# Task instructions
Your job is to copy every line in the material containing the word "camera".

# Records for the exercise
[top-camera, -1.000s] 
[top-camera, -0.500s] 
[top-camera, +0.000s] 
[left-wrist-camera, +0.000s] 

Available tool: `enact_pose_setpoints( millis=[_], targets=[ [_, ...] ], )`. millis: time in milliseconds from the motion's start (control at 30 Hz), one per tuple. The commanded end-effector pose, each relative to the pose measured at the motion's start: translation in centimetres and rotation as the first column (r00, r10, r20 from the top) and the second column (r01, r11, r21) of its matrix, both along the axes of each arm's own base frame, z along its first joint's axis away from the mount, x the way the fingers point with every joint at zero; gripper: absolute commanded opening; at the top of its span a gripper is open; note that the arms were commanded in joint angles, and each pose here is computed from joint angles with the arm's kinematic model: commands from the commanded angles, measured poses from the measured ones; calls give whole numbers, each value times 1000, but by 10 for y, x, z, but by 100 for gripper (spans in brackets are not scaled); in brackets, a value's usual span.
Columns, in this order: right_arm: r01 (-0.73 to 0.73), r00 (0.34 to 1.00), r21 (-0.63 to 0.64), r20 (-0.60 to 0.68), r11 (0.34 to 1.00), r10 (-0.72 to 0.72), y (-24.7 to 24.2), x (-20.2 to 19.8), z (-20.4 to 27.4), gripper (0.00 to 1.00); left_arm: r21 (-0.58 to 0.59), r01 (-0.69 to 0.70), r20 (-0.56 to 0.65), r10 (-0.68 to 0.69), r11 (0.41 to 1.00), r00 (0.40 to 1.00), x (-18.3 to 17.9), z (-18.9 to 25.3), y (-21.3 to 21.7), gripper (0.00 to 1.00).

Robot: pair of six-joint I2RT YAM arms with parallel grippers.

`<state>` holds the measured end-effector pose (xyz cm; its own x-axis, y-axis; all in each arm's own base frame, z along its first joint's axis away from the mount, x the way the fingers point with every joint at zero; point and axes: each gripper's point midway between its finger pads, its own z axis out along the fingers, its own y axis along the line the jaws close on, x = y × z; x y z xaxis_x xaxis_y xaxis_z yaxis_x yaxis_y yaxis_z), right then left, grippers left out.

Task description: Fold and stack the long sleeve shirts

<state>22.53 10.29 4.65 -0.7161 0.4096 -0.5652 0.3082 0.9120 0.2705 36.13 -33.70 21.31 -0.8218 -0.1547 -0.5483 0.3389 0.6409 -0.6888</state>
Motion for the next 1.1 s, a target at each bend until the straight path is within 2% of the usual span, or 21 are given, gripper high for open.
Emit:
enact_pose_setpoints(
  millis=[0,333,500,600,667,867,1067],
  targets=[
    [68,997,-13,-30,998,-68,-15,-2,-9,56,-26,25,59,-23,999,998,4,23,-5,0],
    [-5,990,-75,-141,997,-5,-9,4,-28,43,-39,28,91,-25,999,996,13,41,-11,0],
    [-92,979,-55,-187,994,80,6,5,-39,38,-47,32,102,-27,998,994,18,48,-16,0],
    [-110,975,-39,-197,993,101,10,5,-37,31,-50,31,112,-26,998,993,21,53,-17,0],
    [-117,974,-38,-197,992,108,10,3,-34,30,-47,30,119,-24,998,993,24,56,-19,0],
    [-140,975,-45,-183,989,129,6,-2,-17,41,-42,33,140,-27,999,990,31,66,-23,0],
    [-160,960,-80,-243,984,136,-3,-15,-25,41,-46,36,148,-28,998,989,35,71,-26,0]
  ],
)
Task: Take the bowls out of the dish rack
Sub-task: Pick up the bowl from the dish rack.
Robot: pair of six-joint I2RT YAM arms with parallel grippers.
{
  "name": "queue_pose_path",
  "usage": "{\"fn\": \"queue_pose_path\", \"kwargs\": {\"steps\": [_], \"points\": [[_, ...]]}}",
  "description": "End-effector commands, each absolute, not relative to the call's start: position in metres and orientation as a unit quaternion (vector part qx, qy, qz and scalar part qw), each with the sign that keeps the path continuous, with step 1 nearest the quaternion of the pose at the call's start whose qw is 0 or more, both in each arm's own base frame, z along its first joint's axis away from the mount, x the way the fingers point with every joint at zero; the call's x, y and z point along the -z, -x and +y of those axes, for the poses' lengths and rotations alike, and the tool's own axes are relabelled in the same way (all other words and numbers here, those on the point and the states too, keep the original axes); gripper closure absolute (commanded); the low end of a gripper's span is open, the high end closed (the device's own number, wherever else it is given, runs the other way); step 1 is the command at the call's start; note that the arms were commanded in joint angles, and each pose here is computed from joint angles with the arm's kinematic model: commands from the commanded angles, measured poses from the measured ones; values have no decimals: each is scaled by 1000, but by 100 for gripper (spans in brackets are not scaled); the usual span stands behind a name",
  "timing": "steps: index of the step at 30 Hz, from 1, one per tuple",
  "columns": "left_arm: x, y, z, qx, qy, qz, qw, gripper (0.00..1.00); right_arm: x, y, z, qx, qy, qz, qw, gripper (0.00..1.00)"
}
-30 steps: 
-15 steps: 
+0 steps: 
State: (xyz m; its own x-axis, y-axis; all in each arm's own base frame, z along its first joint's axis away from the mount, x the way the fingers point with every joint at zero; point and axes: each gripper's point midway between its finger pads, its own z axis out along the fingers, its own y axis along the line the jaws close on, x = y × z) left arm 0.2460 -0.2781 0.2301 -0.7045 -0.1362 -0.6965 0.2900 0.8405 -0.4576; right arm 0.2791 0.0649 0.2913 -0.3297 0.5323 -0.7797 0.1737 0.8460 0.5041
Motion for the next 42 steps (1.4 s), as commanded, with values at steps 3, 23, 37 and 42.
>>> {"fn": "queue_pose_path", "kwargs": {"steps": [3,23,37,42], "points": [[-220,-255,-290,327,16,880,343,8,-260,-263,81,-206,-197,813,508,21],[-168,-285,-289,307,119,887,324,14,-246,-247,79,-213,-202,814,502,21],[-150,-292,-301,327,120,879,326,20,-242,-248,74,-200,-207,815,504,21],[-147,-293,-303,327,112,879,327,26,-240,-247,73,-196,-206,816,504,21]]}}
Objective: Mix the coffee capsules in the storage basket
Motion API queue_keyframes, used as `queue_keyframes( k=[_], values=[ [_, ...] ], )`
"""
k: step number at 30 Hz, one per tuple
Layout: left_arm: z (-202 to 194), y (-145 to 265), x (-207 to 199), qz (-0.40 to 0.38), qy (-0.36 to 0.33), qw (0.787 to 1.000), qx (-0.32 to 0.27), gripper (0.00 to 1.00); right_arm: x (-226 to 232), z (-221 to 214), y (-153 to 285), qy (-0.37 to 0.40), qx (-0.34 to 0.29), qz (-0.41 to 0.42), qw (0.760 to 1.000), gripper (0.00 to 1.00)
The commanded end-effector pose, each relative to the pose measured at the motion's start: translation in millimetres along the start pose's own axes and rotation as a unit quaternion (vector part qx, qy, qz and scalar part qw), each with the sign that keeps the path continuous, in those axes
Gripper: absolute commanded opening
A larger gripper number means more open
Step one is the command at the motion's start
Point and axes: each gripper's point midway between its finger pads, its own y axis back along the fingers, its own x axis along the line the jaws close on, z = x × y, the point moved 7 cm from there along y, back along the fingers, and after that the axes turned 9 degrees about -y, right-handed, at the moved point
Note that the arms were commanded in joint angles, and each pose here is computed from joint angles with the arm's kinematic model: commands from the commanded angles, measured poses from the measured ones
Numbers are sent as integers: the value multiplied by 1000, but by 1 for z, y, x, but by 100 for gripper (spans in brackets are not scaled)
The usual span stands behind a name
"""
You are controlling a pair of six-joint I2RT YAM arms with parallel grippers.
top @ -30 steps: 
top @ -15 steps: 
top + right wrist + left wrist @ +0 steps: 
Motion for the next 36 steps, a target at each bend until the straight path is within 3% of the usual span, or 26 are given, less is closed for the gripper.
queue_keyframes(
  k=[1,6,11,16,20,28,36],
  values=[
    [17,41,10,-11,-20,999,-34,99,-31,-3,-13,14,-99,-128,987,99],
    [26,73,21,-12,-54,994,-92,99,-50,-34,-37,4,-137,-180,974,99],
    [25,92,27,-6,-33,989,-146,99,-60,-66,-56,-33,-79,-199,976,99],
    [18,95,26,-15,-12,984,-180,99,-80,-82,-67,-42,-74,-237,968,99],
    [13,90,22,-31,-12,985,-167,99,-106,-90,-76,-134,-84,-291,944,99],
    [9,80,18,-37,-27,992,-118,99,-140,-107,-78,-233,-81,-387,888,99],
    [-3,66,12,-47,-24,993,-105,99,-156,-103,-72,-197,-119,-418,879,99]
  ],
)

# Completed exercise
[top-camera, -1.000s] 
[top-camera, -0.500s] 
[top-camera, +0.000s] 
[left-wrist-camera, +0.000s] 

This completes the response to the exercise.